Cuando ocurre una desgracia – “prematura” o quizás inesperada – es frecuente que la gente se enfade con Dios. No les culpo. Más aún, creo que en muchos casos es terapéutico. En cualquier caso es un acto de fe: solo se puede enfadar alguien con aquel que sabe que existe.
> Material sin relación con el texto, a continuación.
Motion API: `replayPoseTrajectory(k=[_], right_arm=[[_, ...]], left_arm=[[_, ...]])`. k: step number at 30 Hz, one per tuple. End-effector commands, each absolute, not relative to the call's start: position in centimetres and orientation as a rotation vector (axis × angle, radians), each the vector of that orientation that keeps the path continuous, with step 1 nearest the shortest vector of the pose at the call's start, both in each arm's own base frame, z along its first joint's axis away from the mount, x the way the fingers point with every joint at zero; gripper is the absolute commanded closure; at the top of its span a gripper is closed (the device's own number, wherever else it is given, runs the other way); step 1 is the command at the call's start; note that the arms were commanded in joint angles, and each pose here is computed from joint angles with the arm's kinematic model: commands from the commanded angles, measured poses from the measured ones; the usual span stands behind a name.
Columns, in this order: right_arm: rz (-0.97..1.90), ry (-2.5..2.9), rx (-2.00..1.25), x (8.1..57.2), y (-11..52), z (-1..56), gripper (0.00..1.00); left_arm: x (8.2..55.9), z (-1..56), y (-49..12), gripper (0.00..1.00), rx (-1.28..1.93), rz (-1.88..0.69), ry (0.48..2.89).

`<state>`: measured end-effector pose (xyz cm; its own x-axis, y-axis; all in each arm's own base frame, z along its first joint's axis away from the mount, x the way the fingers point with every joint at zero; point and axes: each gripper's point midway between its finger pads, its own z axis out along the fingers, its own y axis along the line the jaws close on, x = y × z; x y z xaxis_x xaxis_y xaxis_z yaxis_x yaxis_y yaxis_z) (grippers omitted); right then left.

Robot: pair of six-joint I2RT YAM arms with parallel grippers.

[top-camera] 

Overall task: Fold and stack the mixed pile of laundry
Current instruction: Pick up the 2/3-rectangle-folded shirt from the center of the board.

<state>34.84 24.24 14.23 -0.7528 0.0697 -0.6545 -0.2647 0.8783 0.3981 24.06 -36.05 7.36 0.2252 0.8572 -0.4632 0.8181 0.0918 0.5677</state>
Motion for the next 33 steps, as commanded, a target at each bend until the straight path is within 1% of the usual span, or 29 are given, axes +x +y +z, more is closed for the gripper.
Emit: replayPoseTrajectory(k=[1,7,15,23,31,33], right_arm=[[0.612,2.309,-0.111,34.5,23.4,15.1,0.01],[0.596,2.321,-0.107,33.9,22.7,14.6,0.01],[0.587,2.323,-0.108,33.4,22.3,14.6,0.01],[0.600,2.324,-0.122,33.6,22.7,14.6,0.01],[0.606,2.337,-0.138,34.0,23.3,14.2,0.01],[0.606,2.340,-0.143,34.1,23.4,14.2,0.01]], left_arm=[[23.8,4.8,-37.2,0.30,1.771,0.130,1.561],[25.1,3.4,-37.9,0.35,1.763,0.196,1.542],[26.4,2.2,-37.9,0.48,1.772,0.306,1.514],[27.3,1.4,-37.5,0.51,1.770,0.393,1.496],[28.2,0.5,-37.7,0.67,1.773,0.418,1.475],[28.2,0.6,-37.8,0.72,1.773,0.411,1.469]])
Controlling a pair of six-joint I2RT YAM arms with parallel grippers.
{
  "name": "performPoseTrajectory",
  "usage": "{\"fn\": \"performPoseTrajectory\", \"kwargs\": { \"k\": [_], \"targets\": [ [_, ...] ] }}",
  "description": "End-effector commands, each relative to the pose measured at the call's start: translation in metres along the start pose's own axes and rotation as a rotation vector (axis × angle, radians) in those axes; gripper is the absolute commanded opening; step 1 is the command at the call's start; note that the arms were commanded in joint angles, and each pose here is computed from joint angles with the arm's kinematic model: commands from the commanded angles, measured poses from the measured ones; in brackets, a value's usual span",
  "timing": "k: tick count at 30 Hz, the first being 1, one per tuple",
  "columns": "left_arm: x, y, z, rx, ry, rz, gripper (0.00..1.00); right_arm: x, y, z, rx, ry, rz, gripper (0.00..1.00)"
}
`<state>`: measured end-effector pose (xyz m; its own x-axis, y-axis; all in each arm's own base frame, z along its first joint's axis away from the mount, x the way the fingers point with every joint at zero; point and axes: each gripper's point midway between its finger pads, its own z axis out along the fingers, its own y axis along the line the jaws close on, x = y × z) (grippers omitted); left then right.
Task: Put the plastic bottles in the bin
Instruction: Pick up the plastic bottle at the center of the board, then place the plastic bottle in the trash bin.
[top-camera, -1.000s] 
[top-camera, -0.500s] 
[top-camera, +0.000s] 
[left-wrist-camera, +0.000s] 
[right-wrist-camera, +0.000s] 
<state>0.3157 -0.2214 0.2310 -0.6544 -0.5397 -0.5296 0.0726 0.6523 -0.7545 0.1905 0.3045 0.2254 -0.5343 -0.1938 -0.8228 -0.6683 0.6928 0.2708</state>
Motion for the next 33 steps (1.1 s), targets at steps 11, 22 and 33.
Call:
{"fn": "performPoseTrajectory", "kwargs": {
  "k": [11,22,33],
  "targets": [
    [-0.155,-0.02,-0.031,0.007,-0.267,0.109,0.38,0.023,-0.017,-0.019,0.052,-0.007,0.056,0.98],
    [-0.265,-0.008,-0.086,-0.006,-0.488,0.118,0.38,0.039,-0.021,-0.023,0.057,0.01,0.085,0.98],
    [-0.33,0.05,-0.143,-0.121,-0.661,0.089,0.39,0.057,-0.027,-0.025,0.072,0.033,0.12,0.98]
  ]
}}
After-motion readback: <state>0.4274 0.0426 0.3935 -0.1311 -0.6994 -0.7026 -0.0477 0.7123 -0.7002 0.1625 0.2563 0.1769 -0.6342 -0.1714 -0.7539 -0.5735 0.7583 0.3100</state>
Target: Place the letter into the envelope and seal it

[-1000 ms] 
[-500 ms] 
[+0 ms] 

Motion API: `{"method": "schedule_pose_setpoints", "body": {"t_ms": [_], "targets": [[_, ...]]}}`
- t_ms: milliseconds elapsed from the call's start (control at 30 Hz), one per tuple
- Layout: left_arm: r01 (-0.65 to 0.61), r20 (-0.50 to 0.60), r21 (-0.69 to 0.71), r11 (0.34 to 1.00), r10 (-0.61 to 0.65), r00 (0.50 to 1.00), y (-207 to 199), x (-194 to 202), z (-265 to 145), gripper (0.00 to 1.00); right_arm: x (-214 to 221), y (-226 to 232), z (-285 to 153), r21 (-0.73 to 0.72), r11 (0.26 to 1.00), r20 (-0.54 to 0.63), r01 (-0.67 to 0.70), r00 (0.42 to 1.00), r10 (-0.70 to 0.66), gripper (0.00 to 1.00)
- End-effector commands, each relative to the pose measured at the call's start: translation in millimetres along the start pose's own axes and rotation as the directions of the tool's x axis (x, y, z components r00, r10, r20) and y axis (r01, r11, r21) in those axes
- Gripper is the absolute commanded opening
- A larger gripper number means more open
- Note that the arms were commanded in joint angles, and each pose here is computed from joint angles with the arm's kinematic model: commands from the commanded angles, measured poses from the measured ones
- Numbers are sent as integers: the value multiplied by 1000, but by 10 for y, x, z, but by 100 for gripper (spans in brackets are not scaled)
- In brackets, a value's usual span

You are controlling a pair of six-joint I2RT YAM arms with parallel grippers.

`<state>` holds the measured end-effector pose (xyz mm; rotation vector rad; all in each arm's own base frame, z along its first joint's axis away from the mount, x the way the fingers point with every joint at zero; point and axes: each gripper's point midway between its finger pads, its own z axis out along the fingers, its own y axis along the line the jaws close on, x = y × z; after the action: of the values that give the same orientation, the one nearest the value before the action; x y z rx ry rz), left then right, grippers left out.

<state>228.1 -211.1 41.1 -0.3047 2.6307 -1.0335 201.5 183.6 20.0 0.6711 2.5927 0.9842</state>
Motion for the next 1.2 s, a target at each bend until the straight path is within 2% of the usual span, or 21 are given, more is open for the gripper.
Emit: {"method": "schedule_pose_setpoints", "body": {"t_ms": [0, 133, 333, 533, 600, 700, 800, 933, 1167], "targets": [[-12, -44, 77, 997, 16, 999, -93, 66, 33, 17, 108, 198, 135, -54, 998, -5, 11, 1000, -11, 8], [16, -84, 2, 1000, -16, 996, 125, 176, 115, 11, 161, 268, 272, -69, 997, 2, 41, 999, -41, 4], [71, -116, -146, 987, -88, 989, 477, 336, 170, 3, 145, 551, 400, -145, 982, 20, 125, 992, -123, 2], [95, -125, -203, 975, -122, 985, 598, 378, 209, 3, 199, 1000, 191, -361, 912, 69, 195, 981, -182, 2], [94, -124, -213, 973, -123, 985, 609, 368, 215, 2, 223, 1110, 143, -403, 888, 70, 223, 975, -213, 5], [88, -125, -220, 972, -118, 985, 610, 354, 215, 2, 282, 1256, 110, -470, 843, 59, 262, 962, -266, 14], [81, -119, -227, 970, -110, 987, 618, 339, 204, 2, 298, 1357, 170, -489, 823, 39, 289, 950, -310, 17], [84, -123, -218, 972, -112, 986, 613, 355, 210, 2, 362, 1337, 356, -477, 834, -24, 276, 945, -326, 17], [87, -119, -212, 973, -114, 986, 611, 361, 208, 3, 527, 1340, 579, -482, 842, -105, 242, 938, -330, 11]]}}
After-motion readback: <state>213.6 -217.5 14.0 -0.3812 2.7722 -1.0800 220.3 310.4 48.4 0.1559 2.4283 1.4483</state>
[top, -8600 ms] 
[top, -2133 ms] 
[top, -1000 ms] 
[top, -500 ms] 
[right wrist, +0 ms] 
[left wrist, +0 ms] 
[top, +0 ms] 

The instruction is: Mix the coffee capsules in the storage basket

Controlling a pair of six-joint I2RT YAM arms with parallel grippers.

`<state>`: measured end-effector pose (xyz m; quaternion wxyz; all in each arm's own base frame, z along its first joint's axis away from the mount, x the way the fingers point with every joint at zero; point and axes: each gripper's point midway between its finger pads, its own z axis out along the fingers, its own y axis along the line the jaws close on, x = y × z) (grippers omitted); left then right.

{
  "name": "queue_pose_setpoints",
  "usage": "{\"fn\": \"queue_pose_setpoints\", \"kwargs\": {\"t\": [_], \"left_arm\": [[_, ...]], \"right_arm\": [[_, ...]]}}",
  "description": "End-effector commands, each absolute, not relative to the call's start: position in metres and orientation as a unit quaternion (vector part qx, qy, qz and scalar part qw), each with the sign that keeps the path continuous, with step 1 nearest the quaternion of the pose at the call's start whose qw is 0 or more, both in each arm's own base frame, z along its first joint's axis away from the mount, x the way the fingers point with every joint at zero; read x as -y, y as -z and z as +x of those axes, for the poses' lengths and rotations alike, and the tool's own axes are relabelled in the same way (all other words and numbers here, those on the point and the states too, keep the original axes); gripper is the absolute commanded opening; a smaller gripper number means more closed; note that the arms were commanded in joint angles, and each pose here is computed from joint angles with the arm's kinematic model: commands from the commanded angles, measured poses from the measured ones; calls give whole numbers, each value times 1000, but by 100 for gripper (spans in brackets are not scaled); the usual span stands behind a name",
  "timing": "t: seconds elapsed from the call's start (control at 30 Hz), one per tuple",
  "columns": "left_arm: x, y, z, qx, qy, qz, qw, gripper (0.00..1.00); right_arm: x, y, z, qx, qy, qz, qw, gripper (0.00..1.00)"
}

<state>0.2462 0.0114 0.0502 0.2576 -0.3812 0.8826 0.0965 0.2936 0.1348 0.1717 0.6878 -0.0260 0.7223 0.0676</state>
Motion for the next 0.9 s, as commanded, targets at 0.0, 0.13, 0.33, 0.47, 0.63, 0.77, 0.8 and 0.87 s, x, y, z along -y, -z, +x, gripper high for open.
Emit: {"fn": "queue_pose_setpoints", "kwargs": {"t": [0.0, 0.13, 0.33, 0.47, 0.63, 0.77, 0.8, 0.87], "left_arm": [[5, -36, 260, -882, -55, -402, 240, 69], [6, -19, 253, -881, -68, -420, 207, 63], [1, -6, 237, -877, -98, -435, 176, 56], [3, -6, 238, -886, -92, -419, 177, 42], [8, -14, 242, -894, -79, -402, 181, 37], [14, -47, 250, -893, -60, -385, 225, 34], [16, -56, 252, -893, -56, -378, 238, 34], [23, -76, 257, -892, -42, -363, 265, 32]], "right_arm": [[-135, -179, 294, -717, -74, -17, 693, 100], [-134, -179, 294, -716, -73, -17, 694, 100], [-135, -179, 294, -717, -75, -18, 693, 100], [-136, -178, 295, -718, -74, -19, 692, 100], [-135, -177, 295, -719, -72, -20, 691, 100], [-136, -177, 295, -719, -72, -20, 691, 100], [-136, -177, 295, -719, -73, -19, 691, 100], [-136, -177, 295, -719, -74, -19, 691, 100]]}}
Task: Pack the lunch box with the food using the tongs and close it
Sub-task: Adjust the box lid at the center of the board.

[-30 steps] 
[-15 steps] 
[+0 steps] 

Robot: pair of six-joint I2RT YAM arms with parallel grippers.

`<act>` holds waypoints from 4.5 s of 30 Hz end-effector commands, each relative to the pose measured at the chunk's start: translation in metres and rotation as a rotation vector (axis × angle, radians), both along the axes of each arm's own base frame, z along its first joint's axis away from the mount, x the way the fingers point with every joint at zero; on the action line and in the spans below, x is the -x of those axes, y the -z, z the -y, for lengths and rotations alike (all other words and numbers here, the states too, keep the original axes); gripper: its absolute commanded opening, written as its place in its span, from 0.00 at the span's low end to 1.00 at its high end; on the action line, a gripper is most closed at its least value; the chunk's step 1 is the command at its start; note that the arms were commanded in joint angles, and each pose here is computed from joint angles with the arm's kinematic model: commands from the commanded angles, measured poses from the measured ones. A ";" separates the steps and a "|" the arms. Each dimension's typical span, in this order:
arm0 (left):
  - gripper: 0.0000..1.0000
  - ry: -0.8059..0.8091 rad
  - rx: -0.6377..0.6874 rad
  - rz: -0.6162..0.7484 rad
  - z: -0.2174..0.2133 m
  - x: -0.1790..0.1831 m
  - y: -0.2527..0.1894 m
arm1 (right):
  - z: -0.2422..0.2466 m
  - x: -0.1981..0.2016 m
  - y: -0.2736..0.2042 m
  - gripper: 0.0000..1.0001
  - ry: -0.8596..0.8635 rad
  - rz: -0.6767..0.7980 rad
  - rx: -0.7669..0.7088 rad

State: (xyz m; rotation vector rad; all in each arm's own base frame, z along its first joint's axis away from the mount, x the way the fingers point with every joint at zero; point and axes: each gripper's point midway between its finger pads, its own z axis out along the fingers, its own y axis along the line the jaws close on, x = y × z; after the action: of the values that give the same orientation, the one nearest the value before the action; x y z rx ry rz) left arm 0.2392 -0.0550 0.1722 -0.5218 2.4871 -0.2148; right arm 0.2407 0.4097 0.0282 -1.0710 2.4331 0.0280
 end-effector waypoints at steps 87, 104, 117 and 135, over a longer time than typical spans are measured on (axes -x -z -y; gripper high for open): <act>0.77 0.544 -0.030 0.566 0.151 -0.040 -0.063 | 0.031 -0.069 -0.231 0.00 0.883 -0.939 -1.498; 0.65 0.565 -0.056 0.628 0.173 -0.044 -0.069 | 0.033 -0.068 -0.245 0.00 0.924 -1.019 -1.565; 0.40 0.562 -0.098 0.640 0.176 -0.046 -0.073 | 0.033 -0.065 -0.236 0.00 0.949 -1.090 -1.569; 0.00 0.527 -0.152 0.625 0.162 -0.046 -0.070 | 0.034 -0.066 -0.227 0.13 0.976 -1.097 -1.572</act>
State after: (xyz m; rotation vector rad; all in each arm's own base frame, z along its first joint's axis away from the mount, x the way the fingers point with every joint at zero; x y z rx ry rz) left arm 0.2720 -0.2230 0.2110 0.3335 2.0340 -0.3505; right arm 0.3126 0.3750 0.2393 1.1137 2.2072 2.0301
Sin embargo Dios tampoco nos prometió una vida hasta los 83 años. Ni unos hijos sin ninguna enfermedad. Ni morir mientras estamos plácidamente dormidos.
Y es cierto que Dios si tiene un contrato conmigo (y también con usted). Él lo llama “alianza”. Es un contrato tan serio que Él lo firmó con su propia sangre.
Según ese contrato Dios mandó a la tierra a su único Hijo para que llegara hasta la muerte, como cualquier otro hombre, pero en su caso se entregaría voluntariamente – así que no fue inesperada aunque sí “prematura” según nuestros cánones – y a cambio de su entrega YO tendré vida eterna (y usted también).
¿Así de simple?, y ¿Qué me pide a cambio?, porque una transacción tan gorda, seguro que pide algo. Pues sí. Me pide que crea en Él – en Jesucristo hombre y Dios, muerto y RESUCITADO – y que ame a los demás como Él me ama.
La verdad es que no es fácil, pero considerando lo que me espera … salgo ganando seguro.
Así que contrato hay, pero en ninguna cláusula se especifica tiempo ni modo de cuándo podremos cobrar lo nuestro. Todo debe ser admisible. TODO.
Y es cierto, hay tragos que no son nada fáciles. La mente humana no está preparada para la enfermedad de un niño y mucho menos para su muerte, pero debemos preparar el corazón, es el único lugar donde se puede acoger el sufrimiento.
La vida es frágil. Tener conciencia de ello me ayuda a disfrutarla mucho más. La mía y la de todos los que me rodean. Y cuando llegue lo inevitable, a mi y a cualquiera de mis amores de la tierra … solo le pido a Dios que me conceda un lugar en Su Corazón donde poder agradecerle todo lo recibido.